Dromaeosaurs were small to medium-sized dinosaurs, ranging from about 2-20 feet in length. Like other theropods, they walked on their hind legs. However, the large, curved second toe claw was apparently held retracted, with the third and fourth toes bearing the weight of the animal. The long tail of dromaeosaurs had a flexible base, but most of its length was stiffened by bony tendons. It has been proposed that this tail was used as a stabilizer; in Microraptor gui the tail ended in a small, diamond-shaped fan of feathers which may have been used as an aerodynamic stabilizer and rudder.

Dromaeosaurid Relationship with birds and the Meaning of the Term of "Bird"

Further information: Origin of birds and Feathered dinosaurs

The study of dromaeosaurs was pivotal in reviving the hypothesis that birds evolved from dinosaurs.

Since the 1960’s a broad consensus of biologists (the Theropod Working Group, Ostrom, Currie, Chiappe, Xu, Benton, Novas, Pol, Gauthier, Sereno, Padian, et al.), working in anatomy and systematics, using both cladistic and non - cladistic approaches, has demonstrated that Dromaeosaurids are theropod dinosaurs, that their closest relatives are the Troodontids, and that their next closest relatives are Avialans like Archaeopteryx.

Viewed the other way, one lineage of advanced theropods evolved to the Paravian stage, which produced two lineages; one leading to Archaeopteryx and birds, the other leading to Deinonychosaurs. The Deinonychosaurs then split into two lineages - the Dromaeosaurids and the Troodontids.

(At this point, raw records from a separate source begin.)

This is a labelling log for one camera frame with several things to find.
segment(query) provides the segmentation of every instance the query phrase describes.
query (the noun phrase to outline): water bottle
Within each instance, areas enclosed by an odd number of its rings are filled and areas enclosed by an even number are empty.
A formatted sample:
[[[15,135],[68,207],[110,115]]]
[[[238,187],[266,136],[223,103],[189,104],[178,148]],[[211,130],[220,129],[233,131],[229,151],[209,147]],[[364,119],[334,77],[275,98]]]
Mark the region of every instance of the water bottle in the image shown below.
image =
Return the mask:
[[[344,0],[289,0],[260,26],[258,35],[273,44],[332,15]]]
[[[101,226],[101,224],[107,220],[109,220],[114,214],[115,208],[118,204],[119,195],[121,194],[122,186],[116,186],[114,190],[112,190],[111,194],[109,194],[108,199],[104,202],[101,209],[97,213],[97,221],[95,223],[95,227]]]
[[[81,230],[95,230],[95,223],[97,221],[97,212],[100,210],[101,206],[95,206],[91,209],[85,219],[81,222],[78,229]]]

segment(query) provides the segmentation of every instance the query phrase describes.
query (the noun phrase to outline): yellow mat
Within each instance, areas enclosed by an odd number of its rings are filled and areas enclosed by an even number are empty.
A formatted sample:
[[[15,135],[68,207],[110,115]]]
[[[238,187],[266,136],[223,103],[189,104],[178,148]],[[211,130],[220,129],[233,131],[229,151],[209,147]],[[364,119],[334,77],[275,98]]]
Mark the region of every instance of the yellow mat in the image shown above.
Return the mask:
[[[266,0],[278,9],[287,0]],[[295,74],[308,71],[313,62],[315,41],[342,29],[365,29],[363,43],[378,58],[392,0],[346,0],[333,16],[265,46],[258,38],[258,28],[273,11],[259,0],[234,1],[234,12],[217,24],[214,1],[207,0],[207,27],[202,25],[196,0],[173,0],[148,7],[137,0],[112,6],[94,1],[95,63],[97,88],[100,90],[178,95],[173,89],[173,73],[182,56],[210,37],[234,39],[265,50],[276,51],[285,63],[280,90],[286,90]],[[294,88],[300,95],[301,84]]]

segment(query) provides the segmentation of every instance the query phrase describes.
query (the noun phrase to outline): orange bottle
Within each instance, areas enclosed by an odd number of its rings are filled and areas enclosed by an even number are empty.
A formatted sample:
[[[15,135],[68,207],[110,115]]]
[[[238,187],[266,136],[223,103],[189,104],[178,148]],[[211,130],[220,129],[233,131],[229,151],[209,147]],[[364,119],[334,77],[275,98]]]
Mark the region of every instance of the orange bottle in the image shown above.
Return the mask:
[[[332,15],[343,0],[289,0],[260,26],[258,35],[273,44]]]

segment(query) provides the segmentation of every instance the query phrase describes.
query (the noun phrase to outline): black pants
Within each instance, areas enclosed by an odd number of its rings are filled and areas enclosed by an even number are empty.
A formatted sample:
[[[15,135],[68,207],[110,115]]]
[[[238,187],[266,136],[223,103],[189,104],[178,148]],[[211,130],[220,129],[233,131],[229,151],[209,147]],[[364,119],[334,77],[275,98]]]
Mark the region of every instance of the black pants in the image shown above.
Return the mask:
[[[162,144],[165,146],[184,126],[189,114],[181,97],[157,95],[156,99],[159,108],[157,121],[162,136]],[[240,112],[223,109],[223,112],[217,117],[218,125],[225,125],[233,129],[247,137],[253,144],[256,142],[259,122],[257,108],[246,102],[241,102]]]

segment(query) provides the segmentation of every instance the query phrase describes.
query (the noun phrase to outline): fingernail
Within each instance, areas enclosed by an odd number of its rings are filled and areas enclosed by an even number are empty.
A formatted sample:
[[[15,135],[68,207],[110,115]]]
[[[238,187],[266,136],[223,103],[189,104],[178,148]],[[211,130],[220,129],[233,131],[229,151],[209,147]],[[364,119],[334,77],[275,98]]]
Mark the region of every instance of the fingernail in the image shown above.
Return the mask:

This result may sound overly complex, but the relationship between dromaeosaurs and birds is clearly a family tree with many branches. Family trees, like any series of historical events, are inevitably complex. The short version is that dromaeosaurs are best thought of as cousins of birds.

One of the most interesting results of the last decade of fossil discoveries and research is that the previous definition of "bird" (the smallest clade containing Archaeopteryx and all living birds) has become a somewhat arbitrary definition. Many of the features once thought to be unique to Archaeopteryx and living birds, especially feathers, are now known in many dinosaurs. Highly bird – like features, some much more bird -like than in Archaeopteryx(pygostyles, keeled sterna, toothless beaks, etc.) are distributed among advanced theropods, either inherited in common or independently derived through convergent evolution (homoplasy).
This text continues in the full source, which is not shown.